The thyroid is a butterfly shaped gland that sits in the lower front of the neck. The gland uses the iodine from your food to create two hormones that your body uses for energy, to stay warm and keep the brain, heart, muscles and other organs working properly.

Hyperthyroidism occurs when the thyroid produces too many hormones. One type of hyperthyroidism is Grave’s Disease, which is caused by antibodies in the blood that tell the thyroid to grow and create too many hormones. Another type of hyperthyroidism is called toxic nodular, and occurs when a nodule or lump within the thyroid grows too large, causing the thyroid to produce too many hormones. A viral infection may also cause your thyroid to temporarily produce too many hormones.

Too many hormones cause your body to speed up, leading to nervousness, irritability, racing heart, difficulty sleeping and weakness in your muscles. Frequent bowel movements and weight loss are also common.

A blood test is typically all that is needed to diagnose hyperthyroidism. If the blood test comes back positive your doctor will usually order a scan of your thyroi, in order to have a reference point for its size in the future. There are a number of drug therapies available to treat this condition. Antithyroid drugs are used to block the thyroid’s ability to create new hormones. Radioactive iodine can be used to destroy the hormones after they are created by the thyroid. A permanent solution to your hyperthyroidism is surgery to remove most of your thyroid. To ensure you receive the hormones going forward, daily hormone supplements will be prescribed.

Hypothyroidism is the opposite or hyperthyroidism; those with this condition do not produce enough hormones. This will lead to a slowdown of your body, making you feel colder and more tired. Some patients experience depression and constipation. A blood test is the only way to diagnose hypothyroidism.

Daily hormone supplements are the preferred method of treatment. In order to make sure you are taking the correct dose, you will need to have your hormone levels checked with a blood test every 6 to 10 weeks.

A goiter is an abnormal enlargement of your thyroid gland. This is not always an indication that the thyroid is functioning incorrectly, as an enlarged thyroid can still produce the correct amount of hormones.
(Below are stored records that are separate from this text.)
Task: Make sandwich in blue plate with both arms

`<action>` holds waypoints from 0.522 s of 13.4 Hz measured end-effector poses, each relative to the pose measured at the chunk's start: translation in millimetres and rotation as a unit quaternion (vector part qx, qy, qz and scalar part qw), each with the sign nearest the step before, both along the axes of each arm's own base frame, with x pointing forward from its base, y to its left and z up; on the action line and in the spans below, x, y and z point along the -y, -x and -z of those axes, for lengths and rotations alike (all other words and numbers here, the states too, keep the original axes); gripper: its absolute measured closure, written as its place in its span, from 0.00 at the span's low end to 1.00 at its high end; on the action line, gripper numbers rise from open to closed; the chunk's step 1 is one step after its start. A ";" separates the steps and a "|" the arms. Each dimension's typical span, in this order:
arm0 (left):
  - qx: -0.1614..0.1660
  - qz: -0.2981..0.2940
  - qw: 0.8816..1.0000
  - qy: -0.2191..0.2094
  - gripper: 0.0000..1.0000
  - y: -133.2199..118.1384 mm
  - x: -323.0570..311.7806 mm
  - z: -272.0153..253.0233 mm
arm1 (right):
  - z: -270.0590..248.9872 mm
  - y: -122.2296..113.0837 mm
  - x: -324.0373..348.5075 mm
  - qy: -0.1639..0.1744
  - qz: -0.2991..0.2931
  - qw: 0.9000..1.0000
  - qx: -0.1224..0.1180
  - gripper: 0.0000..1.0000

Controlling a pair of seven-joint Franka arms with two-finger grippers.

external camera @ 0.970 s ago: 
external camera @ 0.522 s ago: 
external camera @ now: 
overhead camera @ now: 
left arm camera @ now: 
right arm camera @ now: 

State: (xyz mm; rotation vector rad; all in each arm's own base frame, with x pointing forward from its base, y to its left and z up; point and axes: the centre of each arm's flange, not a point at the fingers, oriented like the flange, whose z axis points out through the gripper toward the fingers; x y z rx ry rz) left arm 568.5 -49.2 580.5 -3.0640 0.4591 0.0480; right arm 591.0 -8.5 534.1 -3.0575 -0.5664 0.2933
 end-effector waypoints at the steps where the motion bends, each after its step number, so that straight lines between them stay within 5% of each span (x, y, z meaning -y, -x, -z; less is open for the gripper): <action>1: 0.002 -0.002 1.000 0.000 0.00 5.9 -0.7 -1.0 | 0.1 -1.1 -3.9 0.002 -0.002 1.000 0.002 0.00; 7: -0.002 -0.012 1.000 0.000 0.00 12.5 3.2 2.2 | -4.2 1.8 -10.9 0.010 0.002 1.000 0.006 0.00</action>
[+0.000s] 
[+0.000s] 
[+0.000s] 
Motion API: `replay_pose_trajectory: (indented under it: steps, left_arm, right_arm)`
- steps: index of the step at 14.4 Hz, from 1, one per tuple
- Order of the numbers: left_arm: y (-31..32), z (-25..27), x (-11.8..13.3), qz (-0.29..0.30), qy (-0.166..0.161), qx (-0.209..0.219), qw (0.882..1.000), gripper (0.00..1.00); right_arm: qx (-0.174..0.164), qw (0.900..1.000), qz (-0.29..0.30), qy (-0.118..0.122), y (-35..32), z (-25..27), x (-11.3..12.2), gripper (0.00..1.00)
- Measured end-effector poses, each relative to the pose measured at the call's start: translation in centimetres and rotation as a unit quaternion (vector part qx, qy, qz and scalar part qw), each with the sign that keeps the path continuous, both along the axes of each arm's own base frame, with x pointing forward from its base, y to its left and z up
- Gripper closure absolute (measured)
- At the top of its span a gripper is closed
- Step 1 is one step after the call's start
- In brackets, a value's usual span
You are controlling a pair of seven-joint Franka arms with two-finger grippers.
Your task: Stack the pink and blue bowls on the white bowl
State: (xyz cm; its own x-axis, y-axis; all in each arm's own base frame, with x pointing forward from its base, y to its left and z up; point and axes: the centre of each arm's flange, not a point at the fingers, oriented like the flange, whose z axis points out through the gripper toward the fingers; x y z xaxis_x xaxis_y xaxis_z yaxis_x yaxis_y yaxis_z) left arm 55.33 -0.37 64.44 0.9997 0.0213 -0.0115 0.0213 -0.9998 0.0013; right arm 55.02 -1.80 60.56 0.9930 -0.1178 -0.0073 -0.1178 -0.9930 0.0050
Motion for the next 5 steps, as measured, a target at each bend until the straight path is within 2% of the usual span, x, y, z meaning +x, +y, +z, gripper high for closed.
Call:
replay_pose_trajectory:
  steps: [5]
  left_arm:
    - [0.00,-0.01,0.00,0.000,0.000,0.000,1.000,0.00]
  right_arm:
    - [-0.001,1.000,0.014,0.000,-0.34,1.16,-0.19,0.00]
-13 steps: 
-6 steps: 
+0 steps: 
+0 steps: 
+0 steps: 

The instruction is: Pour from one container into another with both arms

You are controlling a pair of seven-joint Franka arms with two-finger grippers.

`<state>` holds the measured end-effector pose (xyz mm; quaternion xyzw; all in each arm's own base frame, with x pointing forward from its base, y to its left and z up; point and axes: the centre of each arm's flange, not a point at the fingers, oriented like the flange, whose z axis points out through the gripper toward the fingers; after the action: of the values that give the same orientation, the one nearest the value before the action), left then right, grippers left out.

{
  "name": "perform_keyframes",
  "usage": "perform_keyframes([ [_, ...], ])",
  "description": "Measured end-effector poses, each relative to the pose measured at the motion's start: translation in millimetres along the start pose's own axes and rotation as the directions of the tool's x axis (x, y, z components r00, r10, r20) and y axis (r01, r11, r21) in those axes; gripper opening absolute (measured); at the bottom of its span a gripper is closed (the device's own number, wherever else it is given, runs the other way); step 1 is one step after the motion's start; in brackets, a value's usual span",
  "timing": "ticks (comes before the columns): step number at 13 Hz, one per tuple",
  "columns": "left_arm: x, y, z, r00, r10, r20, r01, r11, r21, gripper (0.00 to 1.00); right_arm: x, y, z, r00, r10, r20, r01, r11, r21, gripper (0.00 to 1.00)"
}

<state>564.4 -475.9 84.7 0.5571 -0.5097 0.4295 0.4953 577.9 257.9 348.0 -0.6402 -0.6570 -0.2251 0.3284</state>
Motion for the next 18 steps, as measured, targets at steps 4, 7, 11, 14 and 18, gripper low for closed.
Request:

Iodine deficiency is the most common cause of goiters worldwide. In the US, Hashimoto’s thyroiditis is the most common cause. This is an autoimmune condition that involves the destruction of the thyroid by your own immune system. The destruction of the thyroid will lead to a decrease in hormones. The pituitary gland can sense the low levels of hormones and try to compensate, causing the thyroid to grow.

A physical exam can diagnose the presence of a goiter and a blood test can be used to determine the cause. Typically, once you figure out the cause of the goiter, it can be treated and no surgery is needed.

The parathyroid glands are four small glands located behind the thyroid gland. The parathyroid helps to control the amount of calcium in your blood.

The most common disorder associated with the parathyroid glands is hyperparathyroidism. This occurs when one (or more) of the parathyroid glands develops a tumor, leading to an increase in the hormone that regulates the calcium in your blood. This condition leads to high blood calcium, causing kidney stones, frequent headaches and depression. A blood test is necessary to diagnose this condition. In order to treat it, the tumor must be removed.